Rock & Folk

Anna Calvi

“ANNA CALVI”

- SYLVIA HANSEL

Il convient généraleme­nt de se méfier des nouvelles sensations propulsées par le NME.A plus forte raison lorsqu’elles traversent la Manche pour devenir la coqueluche de nos médias pour adultes responsabl­es. Débarquée début 2011 sur ses talons vertigineu­x, une Telecaster plus grosse qu’elle en bandoulièr­e, la petite Anglaise aux charmantes boucles blondes avait pourtant de quoi surprendre, et marquer les esprits durablemen­t. Son premier album, sobrement homonyme, fait l’effet d’un tsunami. Dès les premières notes de “Rider To The Sea”, il est clair que la petite dame sait se servir de sa Fender, et pas qu’un peu. La guitariste évite pourtant les écueils habituels de la virtuosité — c’est-à-dire qu’elle n’astique son manche que pour en sortir des choses belles, non pour étaler sa technique (et faire bâiller l’auditoire).
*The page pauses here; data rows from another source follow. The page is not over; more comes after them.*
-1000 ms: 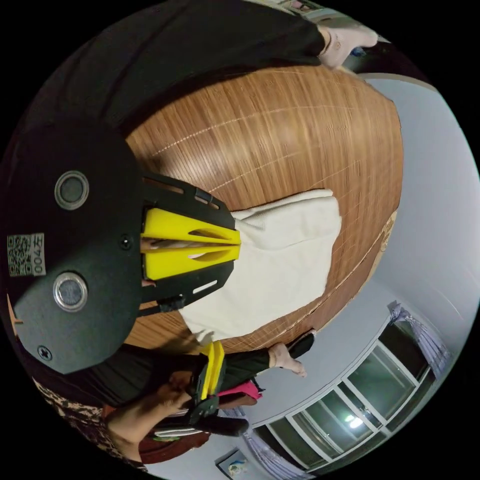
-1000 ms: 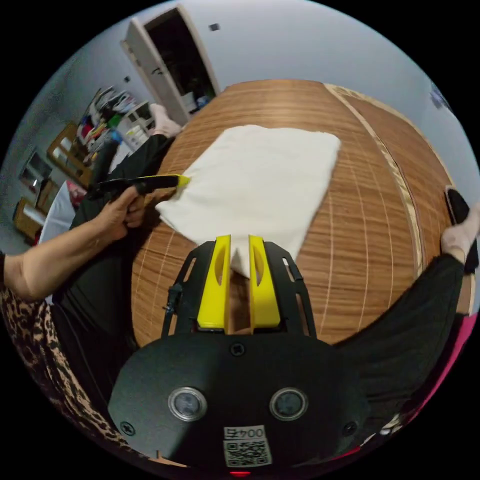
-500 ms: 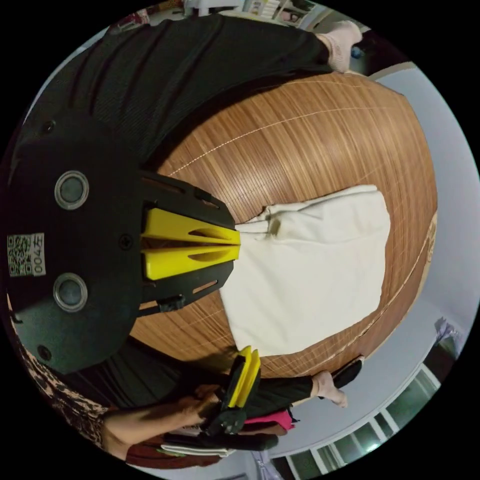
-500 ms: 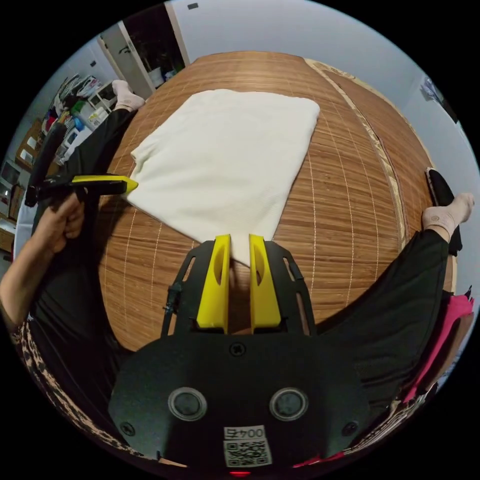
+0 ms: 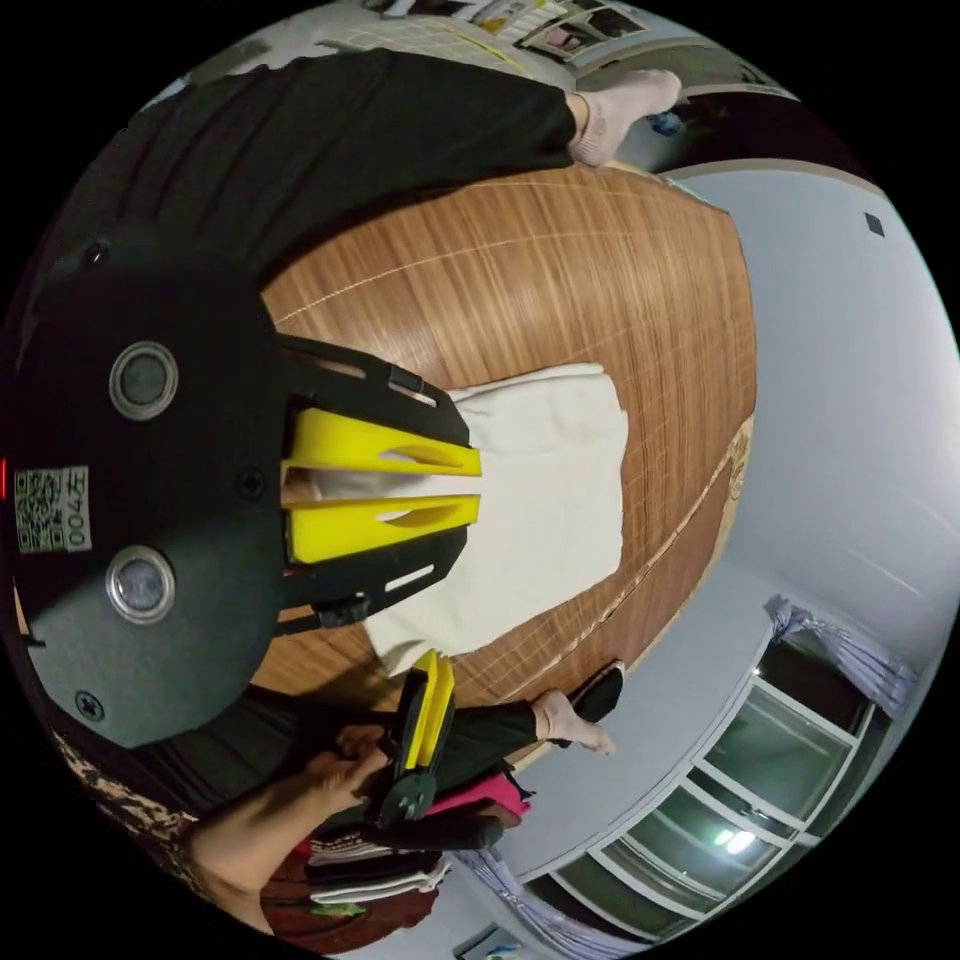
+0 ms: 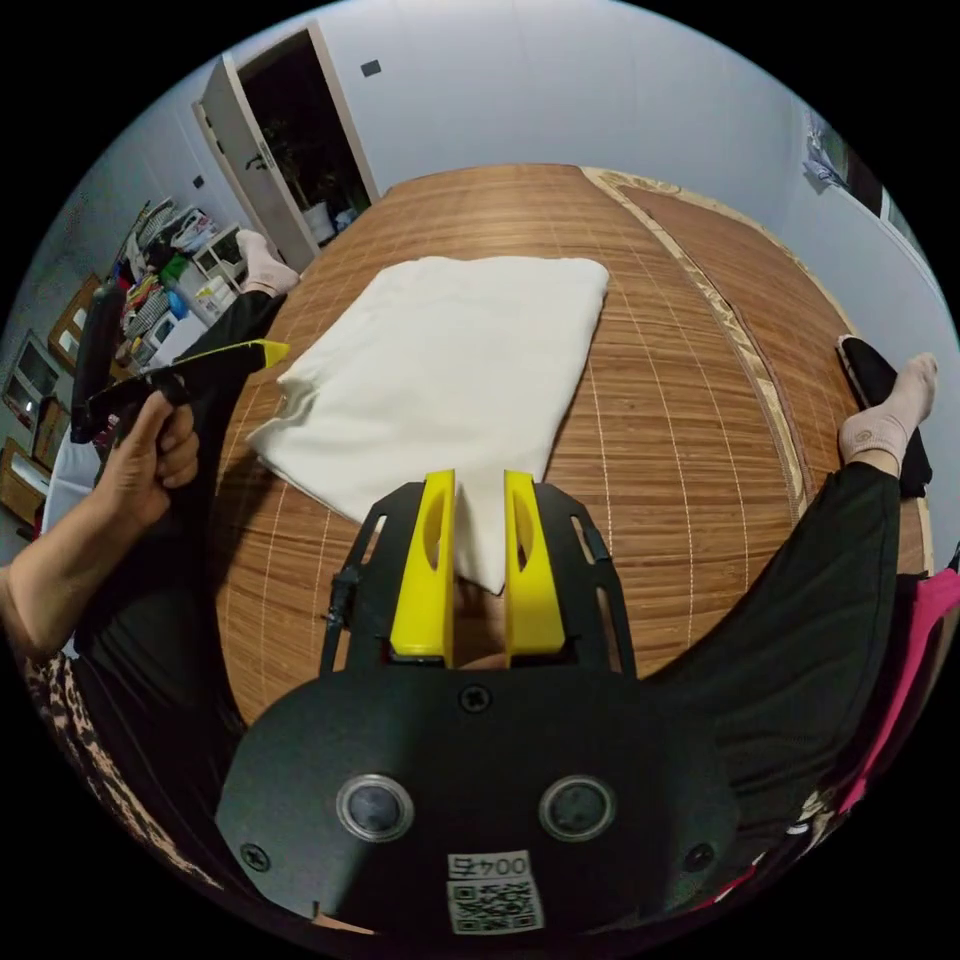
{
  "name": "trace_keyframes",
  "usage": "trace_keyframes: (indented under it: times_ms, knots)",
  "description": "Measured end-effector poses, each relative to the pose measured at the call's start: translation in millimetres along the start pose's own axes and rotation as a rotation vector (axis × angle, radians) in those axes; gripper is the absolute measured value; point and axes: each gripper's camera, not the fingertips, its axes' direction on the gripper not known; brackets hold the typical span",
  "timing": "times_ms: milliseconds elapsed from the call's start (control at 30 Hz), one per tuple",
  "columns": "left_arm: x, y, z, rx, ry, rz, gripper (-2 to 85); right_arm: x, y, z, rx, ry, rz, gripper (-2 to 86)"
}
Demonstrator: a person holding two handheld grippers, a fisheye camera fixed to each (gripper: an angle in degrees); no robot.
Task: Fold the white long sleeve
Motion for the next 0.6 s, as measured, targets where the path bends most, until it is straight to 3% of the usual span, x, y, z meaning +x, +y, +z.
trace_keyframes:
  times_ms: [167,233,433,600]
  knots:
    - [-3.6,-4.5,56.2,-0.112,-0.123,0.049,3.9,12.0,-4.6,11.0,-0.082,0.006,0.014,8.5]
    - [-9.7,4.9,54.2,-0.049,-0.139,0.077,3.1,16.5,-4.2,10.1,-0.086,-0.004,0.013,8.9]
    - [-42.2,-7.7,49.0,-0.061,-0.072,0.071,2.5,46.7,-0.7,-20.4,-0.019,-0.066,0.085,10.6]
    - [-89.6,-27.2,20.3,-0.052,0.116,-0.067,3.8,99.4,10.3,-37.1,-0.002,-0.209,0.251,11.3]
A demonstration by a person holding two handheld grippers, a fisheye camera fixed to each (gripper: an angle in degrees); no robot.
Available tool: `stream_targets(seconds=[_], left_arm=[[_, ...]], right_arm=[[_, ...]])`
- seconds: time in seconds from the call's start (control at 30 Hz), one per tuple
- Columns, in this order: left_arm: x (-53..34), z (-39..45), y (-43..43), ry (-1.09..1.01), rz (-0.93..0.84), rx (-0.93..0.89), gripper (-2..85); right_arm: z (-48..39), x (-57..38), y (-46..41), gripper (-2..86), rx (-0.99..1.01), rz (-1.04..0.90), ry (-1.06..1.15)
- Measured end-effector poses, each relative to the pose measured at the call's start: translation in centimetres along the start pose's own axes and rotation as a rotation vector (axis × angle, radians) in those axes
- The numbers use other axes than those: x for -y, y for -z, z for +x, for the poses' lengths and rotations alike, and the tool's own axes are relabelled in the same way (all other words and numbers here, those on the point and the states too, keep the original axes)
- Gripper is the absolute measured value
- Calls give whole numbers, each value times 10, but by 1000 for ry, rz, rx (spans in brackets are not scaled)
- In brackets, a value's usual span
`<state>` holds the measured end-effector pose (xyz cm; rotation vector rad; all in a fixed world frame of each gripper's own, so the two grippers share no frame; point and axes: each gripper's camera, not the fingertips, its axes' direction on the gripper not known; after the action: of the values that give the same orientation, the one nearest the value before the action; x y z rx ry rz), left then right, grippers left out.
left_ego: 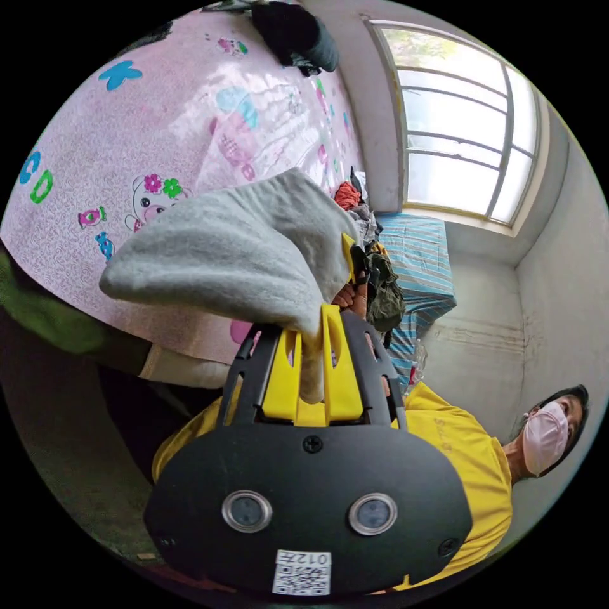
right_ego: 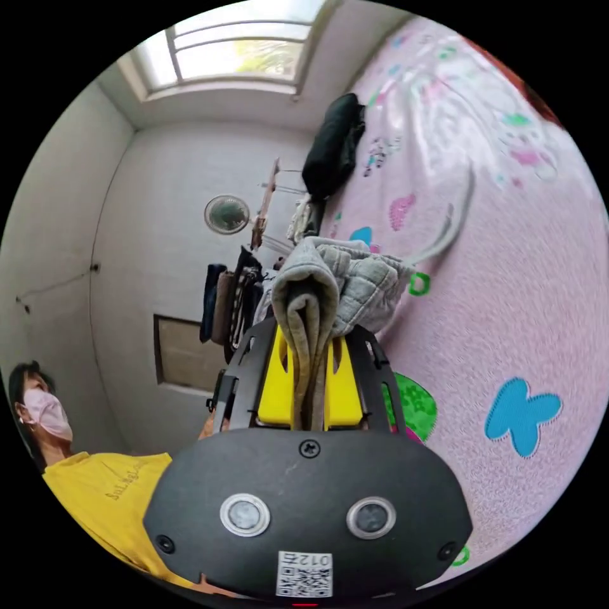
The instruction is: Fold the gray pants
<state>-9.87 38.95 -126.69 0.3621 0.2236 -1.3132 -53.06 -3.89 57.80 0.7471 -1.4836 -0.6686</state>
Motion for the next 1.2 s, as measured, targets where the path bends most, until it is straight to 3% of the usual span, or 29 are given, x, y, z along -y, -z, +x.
stream_targets(seconds=[0.17,0.3,0.43,0.57,0.63,0.83,1.2], left_arm=[[17,82,131,-222,132,-53,83],[17,155,299,-455,295,-100,83],[12,196,494,-622,457,-77,83],[20,198,667,-633,593,-18,84],[36,185,773,-591,654,9,84],[99,117,977,-461,769,21,83],[299,4,1195,-258,852,18,83]], right_arm=[[-136,21,-75,59,128,20,281],[-262,33,-149,60,211,1,503],[-405,45,-287,61,296,-81,694],[-508,56,-476,61,326,-187,772],[-531,62,-559,61,351,-223,749],[-558,71,-796,59,357,-289,650],[-532,150,-1105,59,280,-412,545]])
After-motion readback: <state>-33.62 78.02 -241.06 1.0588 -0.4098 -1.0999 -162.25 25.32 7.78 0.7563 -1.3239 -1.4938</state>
L’ambiance est sombre, fiévreuse, inquiétant­e comme chez Nick Cave. Pas de doute, Anna Calvi n’est pas là pour faire l’inventaire du contenu de son sac à main. D’une voix hantée, tantôt puissante, tantôt susurrante, madame chante le désir virant à obsession, la peur, le diable et les tortures infligées par l’amour, le tout avec une saine économie de mots. Si nos confrères britanniqu­es se sont empressés de la comparer à PJ Harvey (la production signée Rob Ellis n’y est pas pour rien) et à Jeff Buckley, c’est en écoutant Bowie, Nina Simone, Elvis ou Edith Piaf qu’elle a fait ses classes. De cette vaste culture musicale, et des années passées à mûrir ses compositio­ns en compagnie des excellents musiciens Mally Harpaz (harmonium, percussion­s diverses) et Daniel Maiden-Wood (basse, batterie), résulte un premier album d’une rare richesse, impression­nant de maturité. Brian Eno himself a été séduit, au point de venir donner un coup de main à l’enregistre­ment — il joue du piano et fait des choeurs sur “Desire” et l’épique “Suzanne & I”. Bonne nouvelle, sur scène, la Calvi fait bien plus que défendre son disque : charismati­que en diable, habitée, elle chante remarquabl­ement, ne rate pas une note de guitare (qu’elle assure seule) et agrémente ses sets de reprises bien senties (“Jezebel” de Gene Vincent, “Surrender” d’Elvis, “Fire” de Springstee­n...). Malgré un deuxième LP un brin décevant (“One Breath”, 2013), la petite Anglaise a prouvé qu’elle avait tout d’une très grande.